比如說 3 + 5 * (12 - 7) 可以解析為：

3 + 5 * (12 - 7) 的自然語言語法樹。

如果有學 Lisp 系的人 Scheme 的可以發現，就算 LISP 可以被解讀為 Lots of Insanely Strange Parenthesis 等等，但這種使用大量巢狀括號的方法 (S-expression) 可以高度一致、精簡而優雅的表達樹形結構，當然也可以用來表達 AST，比如上圖的 AST 的 S-expression 為 (+ 3 (* 5 (- 12 7)))。

文法

文法這裡可以理解為各種不可分割的程式片段，可以是變數名、字元等等，它們的組合規則。比如說一個中文子集合的文法可以定義如下（使用擴充BNF 文法表示）：

$句 = 主語 , 謂語$
$主語 = 名詞 | 代詞$
$代詞 = “我” | “你” | “他”$
$謂語 = 動詞 , 受詞$
$謂語 = “看” | “摸” | “吃”$
$受詞 = 名詞 | 代詞$
$名詞 = “冰” | “飯” | “菜”$

用這樣的形式，可以組合成「我吃冰」、「你看菜」、「飯看我」、「飯看冰」……等等句子。其中「我」、「你」、「他」、「看」、「菜」等等都是終端符號，其他是非終端符號；左手邊的符號只有一個項，不需要旁邊鄰接其他項（上下文）區別文法規則，所以這是上下文無關語法。
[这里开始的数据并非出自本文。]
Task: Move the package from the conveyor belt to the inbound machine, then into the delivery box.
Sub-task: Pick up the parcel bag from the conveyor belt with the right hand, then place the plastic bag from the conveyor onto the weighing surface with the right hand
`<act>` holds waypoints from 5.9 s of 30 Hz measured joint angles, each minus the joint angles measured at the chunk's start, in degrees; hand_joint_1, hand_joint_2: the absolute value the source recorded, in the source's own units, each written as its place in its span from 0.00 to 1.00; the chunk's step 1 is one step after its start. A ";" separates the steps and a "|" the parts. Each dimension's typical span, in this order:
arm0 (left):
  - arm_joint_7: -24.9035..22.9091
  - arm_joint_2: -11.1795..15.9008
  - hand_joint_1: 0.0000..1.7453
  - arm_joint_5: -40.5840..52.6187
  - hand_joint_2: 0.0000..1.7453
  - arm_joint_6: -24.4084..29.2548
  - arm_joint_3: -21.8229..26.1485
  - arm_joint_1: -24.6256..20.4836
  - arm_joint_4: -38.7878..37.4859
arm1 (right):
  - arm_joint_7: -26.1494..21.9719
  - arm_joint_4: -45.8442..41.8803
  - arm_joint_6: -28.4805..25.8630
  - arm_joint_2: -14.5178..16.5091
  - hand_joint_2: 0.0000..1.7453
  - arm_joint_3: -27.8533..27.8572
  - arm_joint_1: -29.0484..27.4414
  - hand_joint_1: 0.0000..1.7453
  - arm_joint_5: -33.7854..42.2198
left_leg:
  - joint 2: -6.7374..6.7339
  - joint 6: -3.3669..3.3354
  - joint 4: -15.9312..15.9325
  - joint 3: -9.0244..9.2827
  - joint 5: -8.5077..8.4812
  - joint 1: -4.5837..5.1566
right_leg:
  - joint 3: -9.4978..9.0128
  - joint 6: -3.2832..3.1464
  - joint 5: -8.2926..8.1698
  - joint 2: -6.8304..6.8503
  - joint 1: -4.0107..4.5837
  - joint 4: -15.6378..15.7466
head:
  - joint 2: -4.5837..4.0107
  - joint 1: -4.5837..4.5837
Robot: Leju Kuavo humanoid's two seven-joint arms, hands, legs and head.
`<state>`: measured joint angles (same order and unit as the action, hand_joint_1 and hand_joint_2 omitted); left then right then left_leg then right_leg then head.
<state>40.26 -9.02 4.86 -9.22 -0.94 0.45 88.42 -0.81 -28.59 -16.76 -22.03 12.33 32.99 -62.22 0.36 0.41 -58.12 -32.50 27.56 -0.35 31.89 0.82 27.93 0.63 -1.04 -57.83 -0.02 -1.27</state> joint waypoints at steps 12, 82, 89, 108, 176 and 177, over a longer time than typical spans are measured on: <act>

那我們定義文法，要如何用語法剖析抽象語法樹呢？假設有以下的運算表示文法（{…}表示括弧內的項目可重複）：

$$
\begin{align}

& expr = term, {“+”, term} \

& term = factor, {“*”, factor} \

& factor = “0” | “1” | “2” | “3” | “4” | “5” | “6” | “7” | “8” | “9” \

\end{align}
$$

要如何套用到運算式進行分析呢？假設我們有式子$3 * 5 + 1$。我們可以用第一條規則($expr = term, {“+”, term}$)切分為：

term       +  term
3 * 5      +  1

則我們可以剖析局部 AST 為：(+ [to-be-parsed 3 * 5] 1)。然後term = 3 * 5可以用第二條語法規則$term = factor, {“*”, factor}$剖析為：

factor    *   factor
3         *   5

因為 3 和 5 可以是 factor 的值，所以這個文法樹可以順利的剖析為(+ (* 3 5) 1)。如果亂剖析成 $term = 3 * 5 + 1$，然後調用下一條語法規則剖析為$左factor = 3$，$右 factor = 5 + 1$，那你會無法繼續剖析成功。

注意包含優先項比較低的運算子（如本例的 +）的文法規則寫在比較前面。假設我們不寫在前面好了，變成以下這樣的文法：

$$
\begin{align}

& expr = factor {“*”, factor} \

& factor = term {“+”, term} \

& term = “0” | “1” | “2” | “3” | “4” | “5” | “6” | “7” | “8” | “9” \

\end{align}
$$

那$3 * 5 + 1$假設拆開為：

factor *    factor
3      *    5 + 1

則右邊的 factor（=5 + 1）可以拆開為：

term  +   term
5     +   10

但是這樣的 AST 就會是(* 3 (+ 5 1))。不合我們要求

另外如果我們忽略之前的分析法，亂拆成：$factor = 3 * 5 + 1$，則

term    +   term
3 * 5   +   1

那左邊的 term（=3 * 5）不能被分拆，無法得到想要的結果。所以優先順序比較低的文法規則寫在前面。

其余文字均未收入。